◆ **TASK STATEMENT**: Take the records below and retype them line by line, from the first line through the one containing "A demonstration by"; stop there.

[Records from a data collection]
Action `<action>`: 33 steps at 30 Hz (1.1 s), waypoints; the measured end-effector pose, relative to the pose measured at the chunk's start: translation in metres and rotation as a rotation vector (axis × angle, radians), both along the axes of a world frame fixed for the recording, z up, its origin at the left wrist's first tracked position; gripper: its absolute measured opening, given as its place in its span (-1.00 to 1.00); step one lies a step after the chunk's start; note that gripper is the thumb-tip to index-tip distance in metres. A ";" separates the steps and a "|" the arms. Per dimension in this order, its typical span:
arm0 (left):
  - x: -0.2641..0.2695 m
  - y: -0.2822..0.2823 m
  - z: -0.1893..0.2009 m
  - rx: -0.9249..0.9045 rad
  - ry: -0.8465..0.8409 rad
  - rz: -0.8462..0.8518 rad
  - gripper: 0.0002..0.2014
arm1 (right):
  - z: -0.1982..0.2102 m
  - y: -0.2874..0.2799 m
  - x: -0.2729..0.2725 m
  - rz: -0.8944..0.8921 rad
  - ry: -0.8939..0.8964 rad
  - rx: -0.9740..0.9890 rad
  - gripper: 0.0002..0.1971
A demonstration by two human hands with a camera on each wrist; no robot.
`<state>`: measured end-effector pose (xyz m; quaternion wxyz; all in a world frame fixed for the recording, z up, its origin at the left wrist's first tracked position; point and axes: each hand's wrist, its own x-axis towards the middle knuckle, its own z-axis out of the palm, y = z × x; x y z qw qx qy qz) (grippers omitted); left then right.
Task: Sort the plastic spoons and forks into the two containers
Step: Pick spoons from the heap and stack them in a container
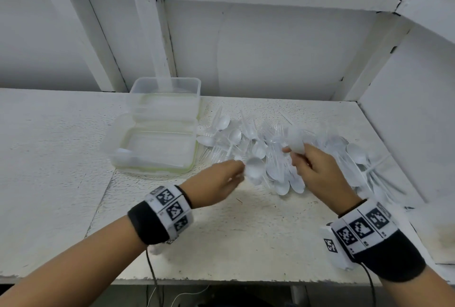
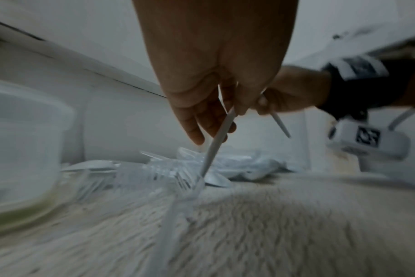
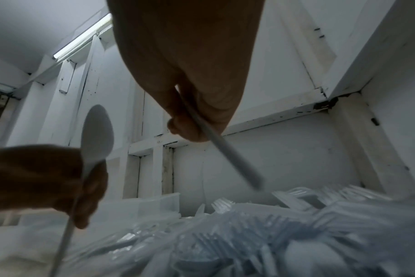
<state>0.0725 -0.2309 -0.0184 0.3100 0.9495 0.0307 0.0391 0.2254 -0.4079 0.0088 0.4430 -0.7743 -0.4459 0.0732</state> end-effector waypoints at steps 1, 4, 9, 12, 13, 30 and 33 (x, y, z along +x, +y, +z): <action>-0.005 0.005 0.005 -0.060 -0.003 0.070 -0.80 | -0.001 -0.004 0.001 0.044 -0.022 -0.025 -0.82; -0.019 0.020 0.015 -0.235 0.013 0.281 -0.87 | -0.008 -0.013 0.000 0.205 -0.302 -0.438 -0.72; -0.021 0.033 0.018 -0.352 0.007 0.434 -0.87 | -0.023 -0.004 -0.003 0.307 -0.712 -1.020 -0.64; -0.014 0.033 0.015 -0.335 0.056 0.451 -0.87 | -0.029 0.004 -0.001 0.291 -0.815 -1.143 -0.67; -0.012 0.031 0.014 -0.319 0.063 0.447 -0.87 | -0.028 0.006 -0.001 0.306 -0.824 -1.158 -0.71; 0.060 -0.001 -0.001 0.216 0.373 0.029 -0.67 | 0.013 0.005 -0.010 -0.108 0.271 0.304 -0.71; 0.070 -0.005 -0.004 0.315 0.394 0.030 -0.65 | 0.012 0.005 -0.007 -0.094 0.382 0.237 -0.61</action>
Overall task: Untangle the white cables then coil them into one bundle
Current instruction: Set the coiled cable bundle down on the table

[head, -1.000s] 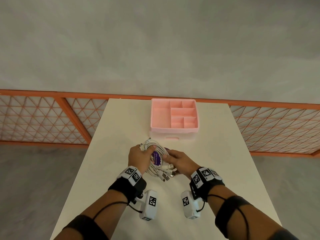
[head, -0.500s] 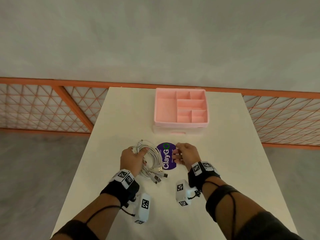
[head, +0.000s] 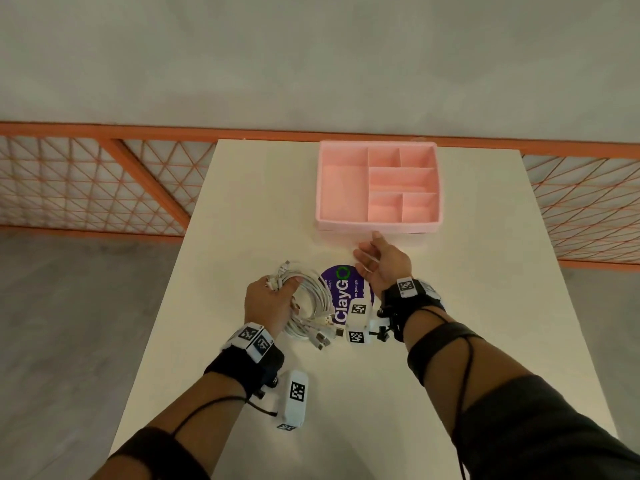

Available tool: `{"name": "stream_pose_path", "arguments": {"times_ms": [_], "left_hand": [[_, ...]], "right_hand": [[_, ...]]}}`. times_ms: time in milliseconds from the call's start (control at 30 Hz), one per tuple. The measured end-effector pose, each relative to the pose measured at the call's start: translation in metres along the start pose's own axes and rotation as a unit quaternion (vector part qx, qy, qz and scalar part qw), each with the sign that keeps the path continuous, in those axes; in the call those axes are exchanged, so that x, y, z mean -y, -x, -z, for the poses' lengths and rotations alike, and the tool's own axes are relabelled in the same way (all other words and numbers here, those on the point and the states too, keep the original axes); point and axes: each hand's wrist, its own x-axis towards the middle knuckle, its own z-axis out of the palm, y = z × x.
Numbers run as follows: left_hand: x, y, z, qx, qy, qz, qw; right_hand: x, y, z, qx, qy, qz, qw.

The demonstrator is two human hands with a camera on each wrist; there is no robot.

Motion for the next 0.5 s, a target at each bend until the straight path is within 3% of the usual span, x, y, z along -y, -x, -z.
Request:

◆ **COMPLETED EXERCISE**:
Action `<action>`: 33 steps at 30 Hz (1.1 s), waypoints; the measured end-effector pose, relative to the pose measured at the chunk's start: translation in metres and rotation as a rotation vector (axis × angle, radians), both along the axes of a world frame fixed for the recording, z up, its origin at the left wrist's first tracked position; gripper: its absolute measured opening, given as its place in its span (-1.00 to 1.00); step one lies a step after the chunk's start; note that gripper is the thumb-tip to index-tip distance in metres. A ";" separates the steps and a "|" the arms. Per dimension in this order, its typical span:
arm0 (left):
  - x: -0.2641..0.2695 m
  - y: -0.2822..0.2823 m
  - z: -0.1893..0.2009 m
  - rx: -0.9249..0.9045 rad
  - ry: -0.8465..0.8409 rad
  - rz: -0.8462..0.8518 rad
  - gripper: 0.0002..0.2014
arm1 (right):
  - z: -0.1982..0.2102 m
  - y: -0.2874..0.2799 m
  - x: -0.2729..0.2725 m
  - rz: -0.8944..0.8921 rad
  - ry: -0.8939..0.8964 rad
  - rx: -0.9740..0.9890 rad
  - gripper: 0.0002..0.1971
A demonstration by two human hands with a camera on each wrist; no robot.

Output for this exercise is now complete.